[Dataset records]

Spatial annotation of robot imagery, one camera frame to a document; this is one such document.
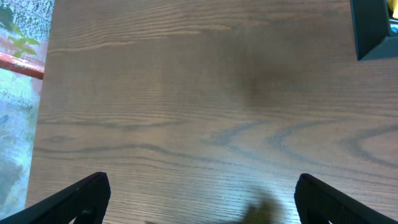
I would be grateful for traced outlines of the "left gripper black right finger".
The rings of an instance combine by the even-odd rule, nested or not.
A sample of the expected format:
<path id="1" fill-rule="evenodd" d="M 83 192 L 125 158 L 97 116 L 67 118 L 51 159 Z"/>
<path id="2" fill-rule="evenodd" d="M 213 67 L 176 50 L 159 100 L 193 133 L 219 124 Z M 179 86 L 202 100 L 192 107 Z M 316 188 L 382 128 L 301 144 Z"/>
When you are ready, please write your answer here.
<path id="1" fill-rule="evenodd" d="M 307 173 L 300 175 L 294 199 L 302 224 L 397 224 Z"/>

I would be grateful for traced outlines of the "red railing bar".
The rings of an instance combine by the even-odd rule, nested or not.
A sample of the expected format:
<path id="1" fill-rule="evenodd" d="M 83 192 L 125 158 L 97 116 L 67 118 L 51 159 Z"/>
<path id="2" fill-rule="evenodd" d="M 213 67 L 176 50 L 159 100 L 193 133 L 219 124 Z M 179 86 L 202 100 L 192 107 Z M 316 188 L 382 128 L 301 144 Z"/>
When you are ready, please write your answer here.
<path id="1" fill-rule="evenodd" d="M 12 72 L 21 73 L 40 80 L 44 79 L 44 67 L 30 63 L 27 60 L 13 57 L 1 52 L 1 68 Z"/>

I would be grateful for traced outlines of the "green plant leaves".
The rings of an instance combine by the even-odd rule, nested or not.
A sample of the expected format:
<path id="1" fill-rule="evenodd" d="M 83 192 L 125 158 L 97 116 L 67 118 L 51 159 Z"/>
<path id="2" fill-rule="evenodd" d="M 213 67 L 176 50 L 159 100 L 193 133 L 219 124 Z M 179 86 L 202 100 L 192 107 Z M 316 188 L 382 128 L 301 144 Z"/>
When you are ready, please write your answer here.
<path id="1" fill-rule="evenodd" d="M 21 58 L 23 55 L 37 55 L 32 48 L 39 46 L 40 42 L 26 36 L 20 28 L 13 23 L 14 12 L 12 9 L 1 3 L 1 35 L 5 34 L 6 39 L 1 37 L 1 42 L 6 44 L 6 48 L 11 48 L 11 55 Z"/>

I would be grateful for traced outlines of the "blue Oreo cookie pack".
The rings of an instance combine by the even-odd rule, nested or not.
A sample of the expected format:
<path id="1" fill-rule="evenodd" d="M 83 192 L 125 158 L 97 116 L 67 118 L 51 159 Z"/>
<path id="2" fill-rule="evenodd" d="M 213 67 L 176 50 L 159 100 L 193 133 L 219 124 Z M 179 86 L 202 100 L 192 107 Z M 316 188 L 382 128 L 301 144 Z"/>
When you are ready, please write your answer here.
<path id="1" fill-rule="evenodd" d="M 396 34 L 396 33 L 398 32 L 398 28 L 396 28 L 396 27 L 391 27 L 391 31 L 392 31 L 394 34 Z"/>

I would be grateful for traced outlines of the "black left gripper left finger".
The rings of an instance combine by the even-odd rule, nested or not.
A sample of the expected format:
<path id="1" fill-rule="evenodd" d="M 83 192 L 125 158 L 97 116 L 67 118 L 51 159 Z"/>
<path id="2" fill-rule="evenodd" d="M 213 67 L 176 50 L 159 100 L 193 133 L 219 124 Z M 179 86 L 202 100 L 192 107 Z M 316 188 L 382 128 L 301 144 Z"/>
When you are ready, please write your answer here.
<path id="1" fill-rule="evenodd" d="M 102 224 L 110 196 L 108 176 L 95 172 L 1 224 Z"/>

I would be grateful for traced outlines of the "dark green box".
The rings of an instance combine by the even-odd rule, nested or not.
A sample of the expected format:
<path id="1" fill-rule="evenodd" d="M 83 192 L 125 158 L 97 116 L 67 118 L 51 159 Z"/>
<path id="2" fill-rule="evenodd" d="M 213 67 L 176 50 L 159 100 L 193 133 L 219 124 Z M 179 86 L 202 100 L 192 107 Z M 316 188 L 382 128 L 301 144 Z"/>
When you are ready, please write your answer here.
<path id="1" fill-rule="evenodd" d="M 383 0 L 351 0 L 358 60 L 397 57 L 397 33 L 391 31 L 390 9 Z"/>

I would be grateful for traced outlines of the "yellow snack bag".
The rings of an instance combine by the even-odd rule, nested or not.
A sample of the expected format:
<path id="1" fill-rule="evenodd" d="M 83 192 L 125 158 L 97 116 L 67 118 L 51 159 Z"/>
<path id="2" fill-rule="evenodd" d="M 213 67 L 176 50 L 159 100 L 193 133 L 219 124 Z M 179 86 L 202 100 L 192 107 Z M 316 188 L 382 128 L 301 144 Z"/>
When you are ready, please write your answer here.
<path id="1" fill-rule="evenodd" d="M 398 19 L 398 0 L 386 0 L 386 2 L 392 12 L 392 18 Z"/>

= WHAT TO WORK ON =
Filter the entries above down to the lines that hold the word "gripper", and copy those lines.

= ANSWER TO THIS TASK =
I would be grateful for traced outlines of the "left gripper black right finger".
I would be grateful for traced outlines of the "black left gripper left finger".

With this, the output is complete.